The administration reversed itself because "there is a question of freedom of the press involved," according to J. Wendell Yeo, administrative vice-president in charge of student affairs. In return, Bundschuh has agreed to continue working for the News as long as it is published in accordance with the principles of freedom of the press.
Glorified House Organ
However, the legal set-up of The B.U.News by definition precludes freedom of the press. The News was conceived of and founded as a University newspaper, a glorified administrative house organ operated by students. The administration both appoints and pays executives of the paper, and, as publisher, is legally responsible for its content. The controversial Section J of the paper's constitution, which allows the administration to review copy "for accuracy," is merely a logical and understandable restriction by the employer on the employees. To strike Section J from the paper's charter would give the editor-in chief, who determines all editorial policy, tremendous power without the accompanying accountability.
The B.U.Student Congress now has proposed that it, not the University, be empowered to publish the paper and administer its budget. The Congress contends that this arrangement would answer administration arguments about liability while ensuring editorial freedom for the paper.
Besides the dubious legality of such a set-up, there is a more crucial difficulty. The suggestion would, in effect, transfer control of the paper from one self-interested power center to another. It is naive to suppose that student politicians with power of the purse over the campus newspaper could not assert considerable influence on editorial policy and news coverage.
If the B.U. students are not satisfied with the status quo, neither is the administration. Case plans to appoint a blue-ribbon committee to reexamine all University policy regarding student publications. This study will give high priority to the problems of responsibility and freedom of the press. Like any large and growing university, B.U. both needs and desires the critical feedback and dialogue that a newspaper uniquely provides. And despite the periodic administrative frowns that a lively free student press draws, the continuing dialogue that it inspires within a university community is, as Yeo himself said, "the essence of University'."
But it is difficult to see how any paper can have the freedom vital to such a forum as long as the administration controls the paper's financial or editorial operations. This issue has erupted over and over again on campuses where students operate what it essentially an administration press.
A Fair Solution
The most attractive, and perhaps the only fair, solution is an independent, self-supporting, self-perpetuating, student press associated with but not controlled by B.U., whose editorial policies would be decided democratically by its members. The question is, can B.U. set up and support such a paper?
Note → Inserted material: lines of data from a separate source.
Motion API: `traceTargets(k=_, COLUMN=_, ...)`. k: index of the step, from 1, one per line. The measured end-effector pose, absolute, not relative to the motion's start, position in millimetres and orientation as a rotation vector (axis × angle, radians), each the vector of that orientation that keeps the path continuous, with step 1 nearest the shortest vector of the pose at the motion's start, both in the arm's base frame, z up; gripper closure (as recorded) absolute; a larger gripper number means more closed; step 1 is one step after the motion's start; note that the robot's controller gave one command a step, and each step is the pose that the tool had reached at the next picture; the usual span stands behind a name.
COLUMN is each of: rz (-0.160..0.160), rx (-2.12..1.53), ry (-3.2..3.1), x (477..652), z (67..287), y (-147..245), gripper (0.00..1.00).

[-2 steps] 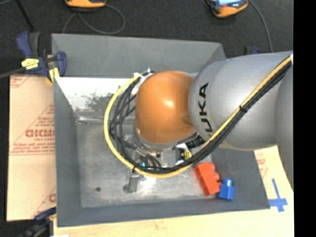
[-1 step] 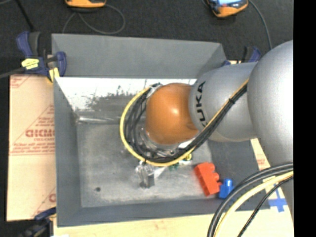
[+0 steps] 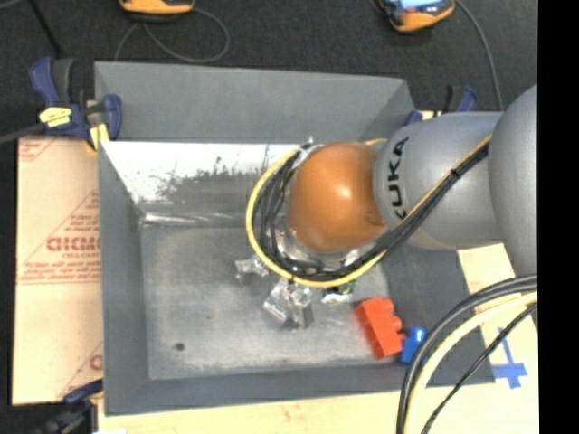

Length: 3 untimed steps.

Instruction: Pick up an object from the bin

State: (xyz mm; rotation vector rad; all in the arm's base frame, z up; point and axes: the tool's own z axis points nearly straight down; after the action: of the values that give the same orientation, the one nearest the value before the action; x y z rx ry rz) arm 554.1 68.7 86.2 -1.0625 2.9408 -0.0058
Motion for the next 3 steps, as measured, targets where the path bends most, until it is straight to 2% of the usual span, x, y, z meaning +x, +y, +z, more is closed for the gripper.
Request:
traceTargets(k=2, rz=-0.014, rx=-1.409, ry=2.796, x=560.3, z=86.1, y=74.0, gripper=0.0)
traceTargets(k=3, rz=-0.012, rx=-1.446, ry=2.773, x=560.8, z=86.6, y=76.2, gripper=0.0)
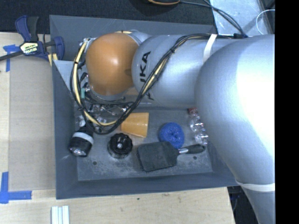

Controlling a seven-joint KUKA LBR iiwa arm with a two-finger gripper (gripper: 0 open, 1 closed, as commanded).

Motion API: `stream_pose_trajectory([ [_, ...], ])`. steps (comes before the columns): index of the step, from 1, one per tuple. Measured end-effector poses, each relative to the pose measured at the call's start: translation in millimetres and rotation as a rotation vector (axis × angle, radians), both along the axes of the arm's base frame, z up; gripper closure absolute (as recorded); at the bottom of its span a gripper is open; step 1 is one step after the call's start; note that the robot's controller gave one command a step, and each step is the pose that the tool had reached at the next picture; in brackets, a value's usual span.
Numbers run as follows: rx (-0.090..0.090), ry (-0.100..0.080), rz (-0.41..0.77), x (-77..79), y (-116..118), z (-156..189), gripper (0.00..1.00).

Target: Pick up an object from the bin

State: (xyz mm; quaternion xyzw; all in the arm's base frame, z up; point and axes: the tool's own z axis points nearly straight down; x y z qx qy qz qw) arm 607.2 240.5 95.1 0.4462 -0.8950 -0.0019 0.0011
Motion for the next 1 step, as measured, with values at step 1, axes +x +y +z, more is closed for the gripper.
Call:
stream_pose_trajectory([
  [1,0.004,-0.010,-0.001,2.9,1.2,16.1,1.00],
])
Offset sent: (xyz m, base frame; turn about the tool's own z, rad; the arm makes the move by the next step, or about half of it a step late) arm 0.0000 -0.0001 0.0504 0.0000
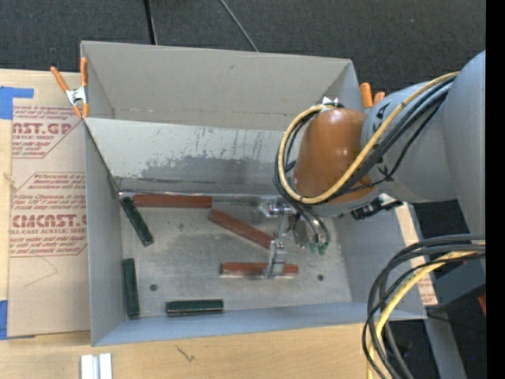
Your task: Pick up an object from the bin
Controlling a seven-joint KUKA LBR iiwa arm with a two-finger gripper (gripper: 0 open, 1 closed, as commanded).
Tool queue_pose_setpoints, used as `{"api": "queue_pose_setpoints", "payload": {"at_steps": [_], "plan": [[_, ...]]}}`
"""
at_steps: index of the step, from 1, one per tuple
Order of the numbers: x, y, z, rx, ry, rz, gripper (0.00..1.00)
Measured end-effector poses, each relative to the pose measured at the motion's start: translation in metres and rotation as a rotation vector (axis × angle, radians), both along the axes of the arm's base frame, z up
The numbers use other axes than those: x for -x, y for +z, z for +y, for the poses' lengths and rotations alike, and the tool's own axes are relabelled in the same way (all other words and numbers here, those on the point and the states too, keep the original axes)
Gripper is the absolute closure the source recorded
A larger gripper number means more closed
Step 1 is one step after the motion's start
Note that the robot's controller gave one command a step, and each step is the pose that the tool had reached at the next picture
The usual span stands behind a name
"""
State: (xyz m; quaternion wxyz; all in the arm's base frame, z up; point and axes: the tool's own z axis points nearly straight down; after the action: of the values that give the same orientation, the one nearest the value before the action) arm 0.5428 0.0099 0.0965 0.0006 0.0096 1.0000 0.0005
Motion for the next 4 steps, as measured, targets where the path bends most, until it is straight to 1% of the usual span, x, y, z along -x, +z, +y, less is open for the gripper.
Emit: {"api": "queue_pose_setpoints", "payload": {"at_steps": [1,2,3,4], "plan": [[0.000,0.000,0.000,0.000,0.000,0.000,0.00],[-0.003,-0.021,0.017,0.000,0.219,-0.012,1.00],[0.000,-0.026,0.017,0.000,0.220,-0.001,0.00],[-0.003,-0.023,0.018,-0.001,0.220,-0.012,1.00]]}}
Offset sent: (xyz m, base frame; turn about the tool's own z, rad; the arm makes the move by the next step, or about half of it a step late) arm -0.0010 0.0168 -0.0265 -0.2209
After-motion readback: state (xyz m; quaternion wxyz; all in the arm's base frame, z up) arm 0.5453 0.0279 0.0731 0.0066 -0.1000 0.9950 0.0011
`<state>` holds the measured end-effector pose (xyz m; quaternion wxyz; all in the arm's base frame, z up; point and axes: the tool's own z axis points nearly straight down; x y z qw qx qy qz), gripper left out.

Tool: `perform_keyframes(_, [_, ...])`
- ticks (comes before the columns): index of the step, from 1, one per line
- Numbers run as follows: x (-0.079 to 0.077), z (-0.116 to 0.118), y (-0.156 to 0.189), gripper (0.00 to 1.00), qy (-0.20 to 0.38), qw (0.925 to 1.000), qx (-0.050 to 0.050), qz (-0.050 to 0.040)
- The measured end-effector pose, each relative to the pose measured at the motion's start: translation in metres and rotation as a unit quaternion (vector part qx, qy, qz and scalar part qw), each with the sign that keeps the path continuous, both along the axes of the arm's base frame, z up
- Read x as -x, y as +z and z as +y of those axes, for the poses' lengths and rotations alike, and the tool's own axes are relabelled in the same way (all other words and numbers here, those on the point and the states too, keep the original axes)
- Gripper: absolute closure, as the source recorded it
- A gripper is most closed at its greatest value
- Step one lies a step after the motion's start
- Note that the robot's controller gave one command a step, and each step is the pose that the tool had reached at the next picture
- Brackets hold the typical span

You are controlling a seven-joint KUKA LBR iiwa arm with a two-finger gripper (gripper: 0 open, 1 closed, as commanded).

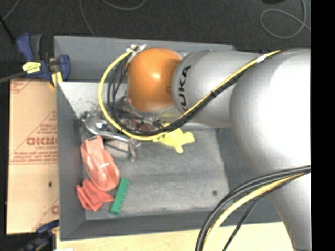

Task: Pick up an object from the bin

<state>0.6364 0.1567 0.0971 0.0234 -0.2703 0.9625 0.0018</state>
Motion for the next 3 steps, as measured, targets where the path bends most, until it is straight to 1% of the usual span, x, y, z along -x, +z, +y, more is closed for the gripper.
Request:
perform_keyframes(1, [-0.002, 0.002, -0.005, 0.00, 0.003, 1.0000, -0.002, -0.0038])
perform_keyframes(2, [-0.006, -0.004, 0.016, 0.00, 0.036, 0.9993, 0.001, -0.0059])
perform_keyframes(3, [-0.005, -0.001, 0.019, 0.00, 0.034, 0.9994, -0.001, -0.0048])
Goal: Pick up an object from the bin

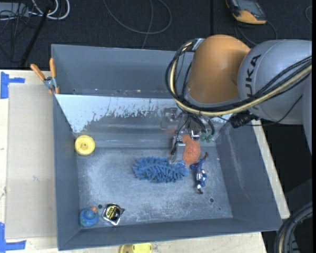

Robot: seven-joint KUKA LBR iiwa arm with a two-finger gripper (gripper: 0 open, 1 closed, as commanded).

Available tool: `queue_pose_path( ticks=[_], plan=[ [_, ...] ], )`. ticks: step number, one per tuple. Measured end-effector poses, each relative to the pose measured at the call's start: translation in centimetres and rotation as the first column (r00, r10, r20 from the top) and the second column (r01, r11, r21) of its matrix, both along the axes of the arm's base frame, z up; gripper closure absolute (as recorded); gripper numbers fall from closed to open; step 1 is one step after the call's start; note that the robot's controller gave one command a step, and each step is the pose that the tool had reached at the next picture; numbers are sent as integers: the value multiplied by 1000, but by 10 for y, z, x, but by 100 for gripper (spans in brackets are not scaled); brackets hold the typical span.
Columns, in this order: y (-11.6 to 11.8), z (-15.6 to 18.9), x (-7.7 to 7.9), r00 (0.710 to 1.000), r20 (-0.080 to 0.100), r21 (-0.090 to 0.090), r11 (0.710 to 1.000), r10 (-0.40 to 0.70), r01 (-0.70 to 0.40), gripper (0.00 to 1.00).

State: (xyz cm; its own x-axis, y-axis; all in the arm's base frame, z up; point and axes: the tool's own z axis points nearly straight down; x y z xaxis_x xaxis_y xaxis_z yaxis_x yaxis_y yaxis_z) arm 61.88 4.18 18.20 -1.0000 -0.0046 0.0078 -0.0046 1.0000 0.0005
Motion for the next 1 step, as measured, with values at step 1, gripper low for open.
queue_pose_path(
  ticks=[1],
  plan=[
    [0,5,1,1000,8,0,1000,-1,1,0]
  ],
)
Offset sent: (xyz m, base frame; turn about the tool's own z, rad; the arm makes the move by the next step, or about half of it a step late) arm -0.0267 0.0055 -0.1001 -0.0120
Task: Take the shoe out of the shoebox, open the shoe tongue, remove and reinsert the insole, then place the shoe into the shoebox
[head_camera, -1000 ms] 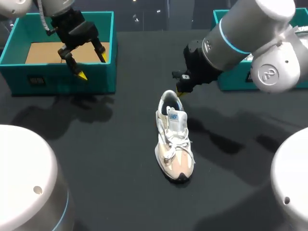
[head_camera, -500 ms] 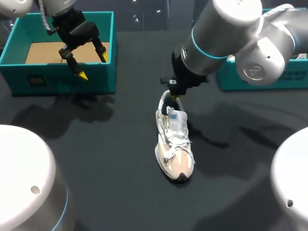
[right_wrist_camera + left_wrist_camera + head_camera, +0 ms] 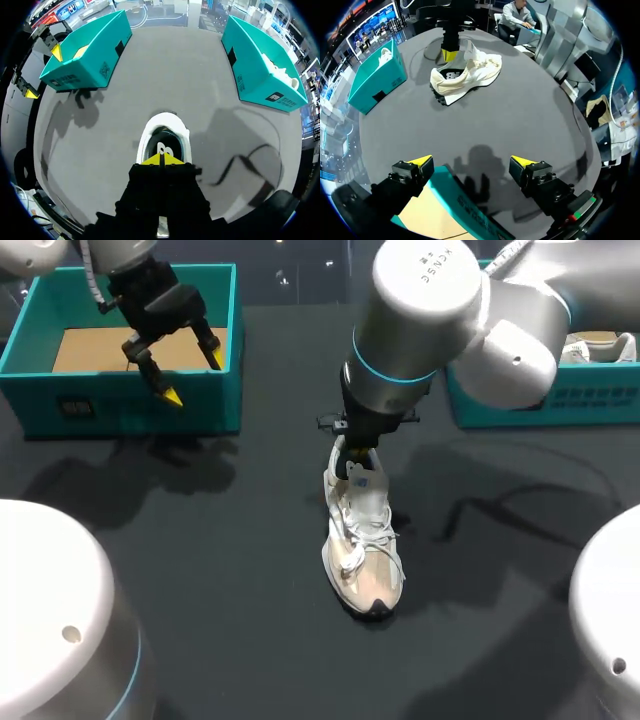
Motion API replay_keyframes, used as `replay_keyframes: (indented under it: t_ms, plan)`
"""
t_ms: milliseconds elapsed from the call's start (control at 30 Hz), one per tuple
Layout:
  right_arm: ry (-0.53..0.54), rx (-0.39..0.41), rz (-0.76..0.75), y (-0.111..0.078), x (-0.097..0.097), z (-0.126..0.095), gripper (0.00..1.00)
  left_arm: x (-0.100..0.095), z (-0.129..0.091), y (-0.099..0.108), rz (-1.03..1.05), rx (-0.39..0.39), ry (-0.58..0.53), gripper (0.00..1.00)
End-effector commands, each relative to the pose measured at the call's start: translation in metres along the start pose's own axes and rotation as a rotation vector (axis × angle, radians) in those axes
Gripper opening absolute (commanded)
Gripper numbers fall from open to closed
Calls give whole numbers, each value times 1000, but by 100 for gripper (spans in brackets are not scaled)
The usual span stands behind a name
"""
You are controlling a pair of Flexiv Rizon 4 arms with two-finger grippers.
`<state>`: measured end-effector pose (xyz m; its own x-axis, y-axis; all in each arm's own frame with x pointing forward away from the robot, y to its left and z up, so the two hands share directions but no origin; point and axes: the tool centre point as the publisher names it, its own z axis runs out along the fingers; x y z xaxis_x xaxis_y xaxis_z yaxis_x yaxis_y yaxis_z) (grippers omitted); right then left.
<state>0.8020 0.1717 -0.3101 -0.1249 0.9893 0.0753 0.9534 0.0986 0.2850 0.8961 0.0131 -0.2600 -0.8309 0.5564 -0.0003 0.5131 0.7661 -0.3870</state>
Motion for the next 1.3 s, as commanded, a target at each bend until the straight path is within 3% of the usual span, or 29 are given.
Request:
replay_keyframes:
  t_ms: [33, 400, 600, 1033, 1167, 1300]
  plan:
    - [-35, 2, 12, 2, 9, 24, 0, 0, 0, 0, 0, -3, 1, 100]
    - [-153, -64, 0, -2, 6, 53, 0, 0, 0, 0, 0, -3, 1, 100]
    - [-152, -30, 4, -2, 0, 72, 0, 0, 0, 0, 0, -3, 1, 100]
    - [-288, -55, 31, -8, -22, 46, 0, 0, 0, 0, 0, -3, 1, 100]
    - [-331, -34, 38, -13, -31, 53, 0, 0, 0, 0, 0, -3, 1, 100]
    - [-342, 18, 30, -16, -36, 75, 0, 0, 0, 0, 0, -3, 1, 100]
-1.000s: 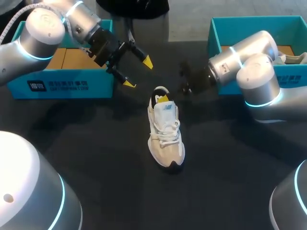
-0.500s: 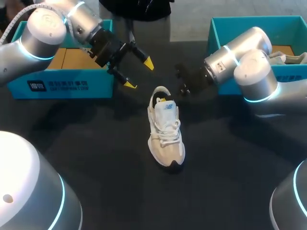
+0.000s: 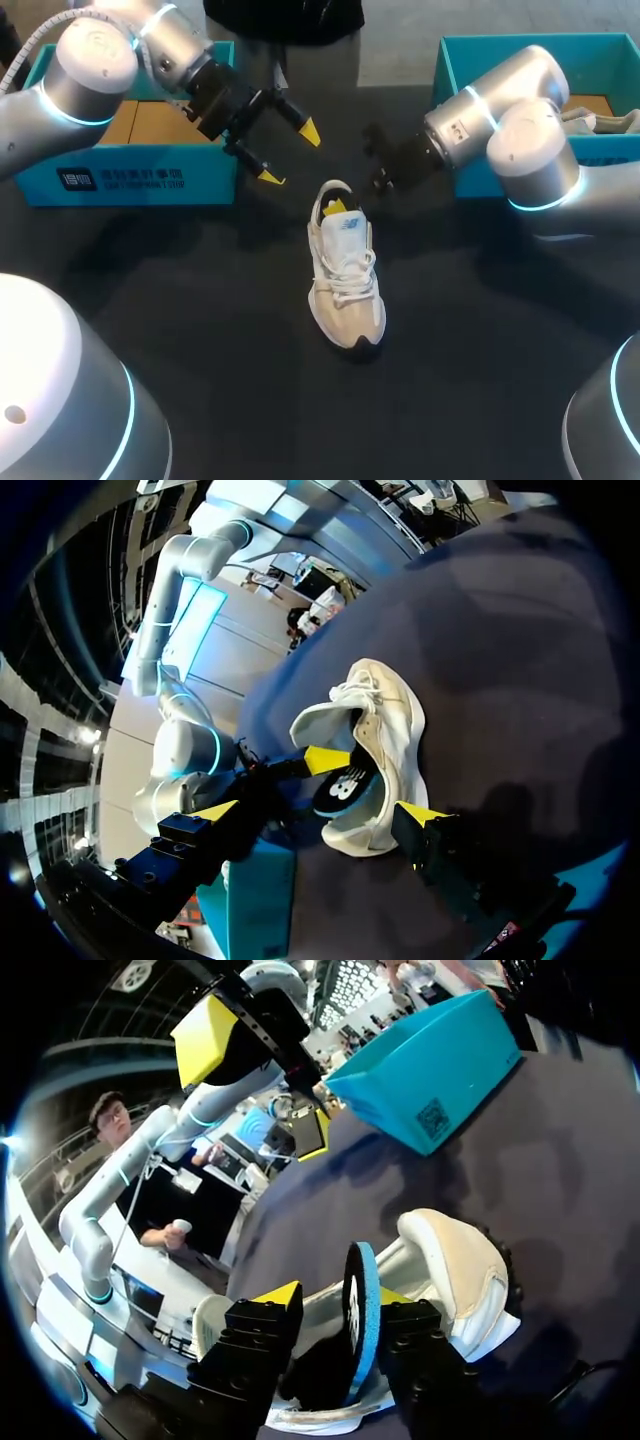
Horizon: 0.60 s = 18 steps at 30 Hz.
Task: Take the shoe out of the shoebox, open the shoe tongue, remove and reinsert the insole, then place the shoe into the shoebox
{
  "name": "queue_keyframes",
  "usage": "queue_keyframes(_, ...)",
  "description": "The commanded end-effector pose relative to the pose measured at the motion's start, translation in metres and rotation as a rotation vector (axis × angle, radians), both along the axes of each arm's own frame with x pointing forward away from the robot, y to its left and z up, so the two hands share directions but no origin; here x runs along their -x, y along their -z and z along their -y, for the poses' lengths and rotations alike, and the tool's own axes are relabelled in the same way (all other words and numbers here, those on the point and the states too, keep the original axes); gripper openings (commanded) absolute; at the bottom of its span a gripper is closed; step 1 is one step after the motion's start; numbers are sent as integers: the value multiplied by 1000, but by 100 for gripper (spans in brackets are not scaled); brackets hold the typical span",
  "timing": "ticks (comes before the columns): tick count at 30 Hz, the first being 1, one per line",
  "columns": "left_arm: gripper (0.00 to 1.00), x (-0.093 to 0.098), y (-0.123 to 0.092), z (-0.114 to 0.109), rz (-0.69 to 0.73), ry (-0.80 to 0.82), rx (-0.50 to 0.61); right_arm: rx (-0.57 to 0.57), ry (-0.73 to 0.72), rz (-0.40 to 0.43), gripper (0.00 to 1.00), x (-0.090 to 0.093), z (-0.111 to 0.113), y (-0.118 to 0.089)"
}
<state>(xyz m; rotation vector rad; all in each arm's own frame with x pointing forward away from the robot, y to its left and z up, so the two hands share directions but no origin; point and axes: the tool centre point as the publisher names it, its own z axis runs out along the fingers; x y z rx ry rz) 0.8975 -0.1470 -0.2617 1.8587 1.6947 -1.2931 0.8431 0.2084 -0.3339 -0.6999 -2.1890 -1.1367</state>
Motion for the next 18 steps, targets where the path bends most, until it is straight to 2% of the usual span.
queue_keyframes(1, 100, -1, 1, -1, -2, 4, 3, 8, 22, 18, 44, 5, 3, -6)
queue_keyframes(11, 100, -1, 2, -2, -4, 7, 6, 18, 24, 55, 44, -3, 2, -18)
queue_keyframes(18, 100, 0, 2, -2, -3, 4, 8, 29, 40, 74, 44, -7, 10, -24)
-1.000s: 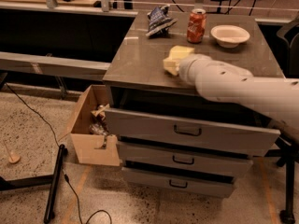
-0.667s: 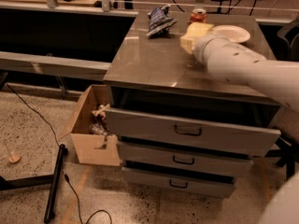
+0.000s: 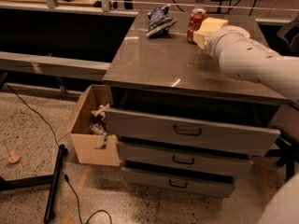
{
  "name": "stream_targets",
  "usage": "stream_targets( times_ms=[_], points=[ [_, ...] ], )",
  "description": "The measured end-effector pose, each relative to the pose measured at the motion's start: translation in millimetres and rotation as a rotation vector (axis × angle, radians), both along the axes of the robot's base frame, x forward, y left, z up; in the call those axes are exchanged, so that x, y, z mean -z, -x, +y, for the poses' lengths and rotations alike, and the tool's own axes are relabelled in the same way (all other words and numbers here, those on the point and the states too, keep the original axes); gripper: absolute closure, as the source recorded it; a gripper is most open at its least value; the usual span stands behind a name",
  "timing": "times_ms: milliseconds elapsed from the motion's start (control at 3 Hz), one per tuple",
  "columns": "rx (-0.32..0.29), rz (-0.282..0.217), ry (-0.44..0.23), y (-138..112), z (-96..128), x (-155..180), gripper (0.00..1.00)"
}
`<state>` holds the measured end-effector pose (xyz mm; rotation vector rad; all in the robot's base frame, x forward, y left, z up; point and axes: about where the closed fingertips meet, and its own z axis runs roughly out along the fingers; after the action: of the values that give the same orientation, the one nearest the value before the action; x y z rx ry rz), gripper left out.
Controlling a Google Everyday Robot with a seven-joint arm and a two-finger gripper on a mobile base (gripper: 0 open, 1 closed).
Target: Place sponge into paper bowl
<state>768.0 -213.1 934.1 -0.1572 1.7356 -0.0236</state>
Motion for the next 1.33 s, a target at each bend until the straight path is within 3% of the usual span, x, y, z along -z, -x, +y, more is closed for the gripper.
stream_targets(
  times_ms=[333, 667, 1000, 1333],
  points=[
    [0.046, 0.003, -0.043, -19.1, -17.1, -3.5, 1.0],
    [0.114, -0.029, -0.076, -66.3, -45.1, -21.5, 1.0],
    [0.154, -0.044, -0.094, -97.7, -61.9, -28.7, 1.0],
    [0.21, -0.023, -0.102, -119.8, -81.8, -17.4, 1.0]
  ],
)
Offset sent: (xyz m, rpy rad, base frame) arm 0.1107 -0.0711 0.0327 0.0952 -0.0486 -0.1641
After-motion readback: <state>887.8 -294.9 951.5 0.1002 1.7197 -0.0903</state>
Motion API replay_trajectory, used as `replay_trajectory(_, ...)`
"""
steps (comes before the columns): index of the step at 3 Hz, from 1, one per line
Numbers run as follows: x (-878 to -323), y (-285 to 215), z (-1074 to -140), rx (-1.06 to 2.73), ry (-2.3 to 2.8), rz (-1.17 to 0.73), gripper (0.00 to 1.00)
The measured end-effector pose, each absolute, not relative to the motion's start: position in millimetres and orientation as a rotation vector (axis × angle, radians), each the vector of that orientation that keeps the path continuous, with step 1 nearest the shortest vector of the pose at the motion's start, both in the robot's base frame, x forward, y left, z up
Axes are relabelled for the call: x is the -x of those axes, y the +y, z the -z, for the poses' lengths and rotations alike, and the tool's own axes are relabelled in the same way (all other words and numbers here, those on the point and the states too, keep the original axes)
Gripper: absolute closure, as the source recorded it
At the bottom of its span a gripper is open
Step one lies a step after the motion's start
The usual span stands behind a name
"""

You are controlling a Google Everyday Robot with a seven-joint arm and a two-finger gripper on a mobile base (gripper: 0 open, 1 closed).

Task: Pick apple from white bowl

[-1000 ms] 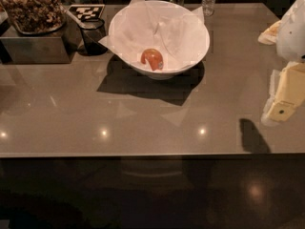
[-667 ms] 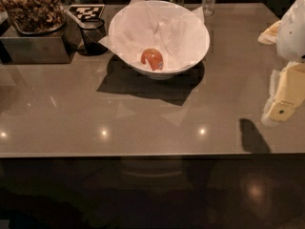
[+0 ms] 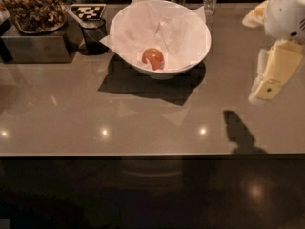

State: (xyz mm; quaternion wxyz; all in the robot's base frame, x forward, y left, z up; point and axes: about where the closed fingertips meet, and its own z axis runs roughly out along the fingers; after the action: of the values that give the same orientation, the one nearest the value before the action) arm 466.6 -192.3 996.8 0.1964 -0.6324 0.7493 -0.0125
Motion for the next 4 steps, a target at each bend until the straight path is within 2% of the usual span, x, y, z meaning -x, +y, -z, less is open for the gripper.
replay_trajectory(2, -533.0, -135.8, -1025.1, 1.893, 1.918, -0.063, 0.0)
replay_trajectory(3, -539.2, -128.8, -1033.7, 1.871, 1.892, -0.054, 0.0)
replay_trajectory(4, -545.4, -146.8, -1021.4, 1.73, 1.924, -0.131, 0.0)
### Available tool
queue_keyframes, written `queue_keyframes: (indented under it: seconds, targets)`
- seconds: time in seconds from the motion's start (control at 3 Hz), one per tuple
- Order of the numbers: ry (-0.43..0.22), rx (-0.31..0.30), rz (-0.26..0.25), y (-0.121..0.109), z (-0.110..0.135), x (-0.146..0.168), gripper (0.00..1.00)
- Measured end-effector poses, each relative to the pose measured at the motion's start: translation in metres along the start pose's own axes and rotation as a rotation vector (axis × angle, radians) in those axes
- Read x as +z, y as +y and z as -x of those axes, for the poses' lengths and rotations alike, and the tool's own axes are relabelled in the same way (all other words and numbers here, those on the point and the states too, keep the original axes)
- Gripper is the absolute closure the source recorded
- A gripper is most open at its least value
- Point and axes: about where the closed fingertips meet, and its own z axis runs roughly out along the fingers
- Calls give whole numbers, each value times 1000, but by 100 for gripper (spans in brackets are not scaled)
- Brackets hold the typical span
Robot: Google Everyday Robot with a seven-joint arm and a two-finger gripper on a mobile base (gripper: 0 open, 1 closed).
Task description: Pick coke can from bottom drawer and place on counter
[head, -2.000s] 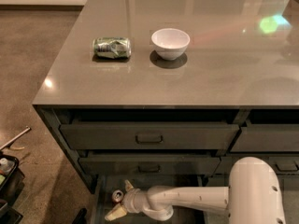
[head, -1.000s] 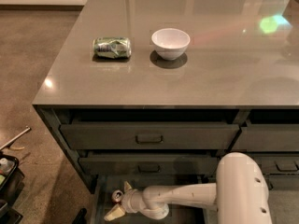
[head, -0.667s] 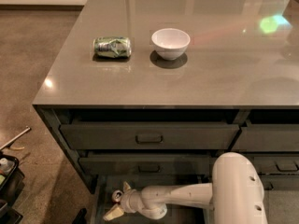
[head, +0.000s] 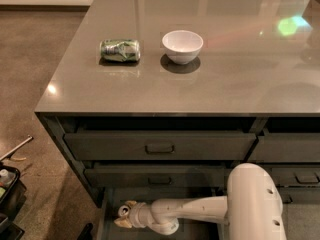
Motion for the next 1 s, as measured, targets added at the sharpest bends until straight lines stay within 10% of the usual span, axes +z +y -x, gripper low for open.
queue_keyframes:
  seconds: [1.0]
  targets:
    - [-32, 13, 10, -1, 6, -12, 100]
The committee that Case intends to form provides an opportunity to find out. Such a committee should include not only B.U. administration and faculty members, but also student leaders and respected members of the journalistic and business communities. There should be an exhaustive investigation of student-faculty sentiment in favor of such a publication; of the expense and specific steps involved in setting it up; of the circulation and advertising necessary to make it viable; and of all availability of willing and competent staffers. It would be surprising if a university of 12,000 undergraduates could not supply the resources, financial and human, for such an enterprise.